Benzoylphenylalanine, a photoreactive phenylalanine analog that can be incorporated into a peptide during solid-phase synthesis, is a useful probe for investigating the interactions of bioactive peptides with their receptors. This probe, however, lacks versatility because it is not detectable by Edman sequencing and because it cannot be labeled with radioiodine, requiring radiolabeling of the peptide ligand at a site distal to the photoreactive amino acid. The separation of the radioisotope and photoaffinity labels along the primary sequence limits identification of the photoinsertion site to a peptide fragment rather than a specific amino acid of the receptor protein.
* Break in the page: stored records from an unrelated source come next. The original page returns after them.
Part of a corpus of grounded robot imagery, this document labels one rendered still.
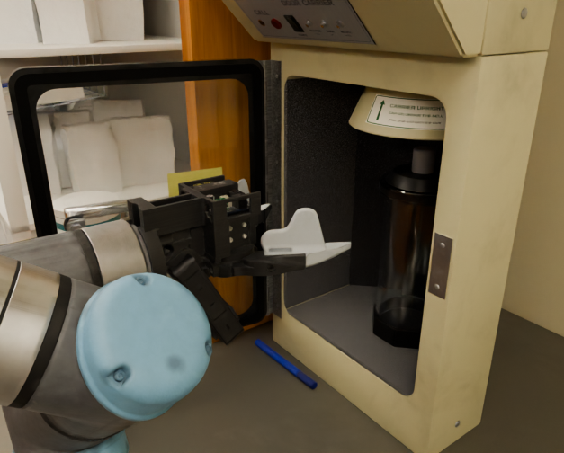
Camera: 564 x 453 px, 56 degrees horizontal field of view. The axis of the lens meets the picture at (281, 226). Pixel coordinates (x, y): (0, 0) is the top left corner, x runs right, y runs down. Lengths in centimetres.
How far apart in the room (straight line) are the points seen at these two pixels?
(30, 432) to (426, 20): 43
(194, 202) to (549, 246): 69
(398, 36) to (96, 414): 39
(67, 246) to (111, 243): 3
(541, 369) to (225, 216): 60
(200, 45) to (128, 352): 53
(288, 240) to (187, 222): 10
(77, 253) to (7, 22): 131
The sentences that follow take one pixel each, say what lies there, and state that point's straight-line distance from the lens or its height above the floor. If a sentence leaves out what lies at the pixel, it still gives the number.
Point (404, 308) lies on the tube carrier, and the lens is 73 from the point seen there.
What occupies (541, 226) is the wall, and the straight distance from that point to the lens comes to 101.
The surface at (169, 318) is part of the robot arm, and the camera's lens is 30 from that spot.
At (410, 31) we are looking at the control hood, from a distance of 50.
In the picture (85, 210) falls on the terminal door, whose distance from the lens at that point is 70.
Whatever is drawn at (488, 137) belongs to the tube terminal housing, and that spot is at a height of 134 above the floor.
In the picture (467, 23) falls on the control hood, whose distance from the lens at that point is 49.
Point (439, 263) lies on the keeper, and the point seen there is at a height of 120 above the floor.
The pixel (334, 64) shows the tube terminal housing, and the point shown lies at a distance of 64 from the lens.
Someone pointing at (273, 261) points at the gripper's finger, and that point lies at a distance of 51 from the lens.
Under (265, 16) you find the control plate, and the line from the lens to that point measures 65.
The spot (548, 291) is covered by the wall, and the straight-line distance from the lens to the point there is 104.
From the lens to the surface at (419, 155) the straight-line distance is 69.
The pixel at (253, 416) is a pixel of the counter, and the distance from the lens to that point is 76.
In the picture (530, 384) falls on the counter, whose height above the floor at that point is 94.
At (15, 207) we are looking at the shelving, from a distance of 153.
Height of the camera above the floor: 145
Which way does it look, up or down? 22 degrees down
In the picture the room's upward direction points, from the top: straight up
We have now synthesized p-(4-hydroxybenzoyl)phenylalanine by a synthetic route involving reaction of 4-(chloromethyl)benzoic anhydride with phenol in polyphosphoric acid to give the 4-(chloromethyl)benzoyl ester of 4-(chloromethyl)-4'-hydroxybenzophenone followed by reaction of the benzophenone derivative with ethyl acetamidocyanoacetate and subsequent hydrolysis of the product to give p-(4-hydroxybenzoyl)phenylalanine. The novel photolabile amino acid was incorporated into substance P (replacing Phe8 or Lys3) to give 11-mer peptides that bind with high (nM) affinity and specificity to the substance P receptor. Radioiodination of the substance P analogs resulted in the incorporation of 125I at the photoreactive amino acid residue, yielding probes of high (approximately 2000 Ci/mmol) specific activity. Subsequent photolysis of the radiolabeled peptides in the presence of substance P receptor caused covalent attachment of the peptide to the receptor with high photoinsertion yield (approximately 30%); photolabeling was abolished in the presence of excess unlabeled SP. p-(4-Hydroxybenzoyl)phenylalanine retains p-benzoylphenylalanine's high insertion yield and low reactivity with water, but in contrast allows placement of radioiodine and the photoactive moieties within the same residue, providing the ability to identify the specific site(s) of interaction, and identification of the residue by Edman sequencing. This novel amino acid may be useful in the elucidation of the interaction of a variety of peptides with their receptors.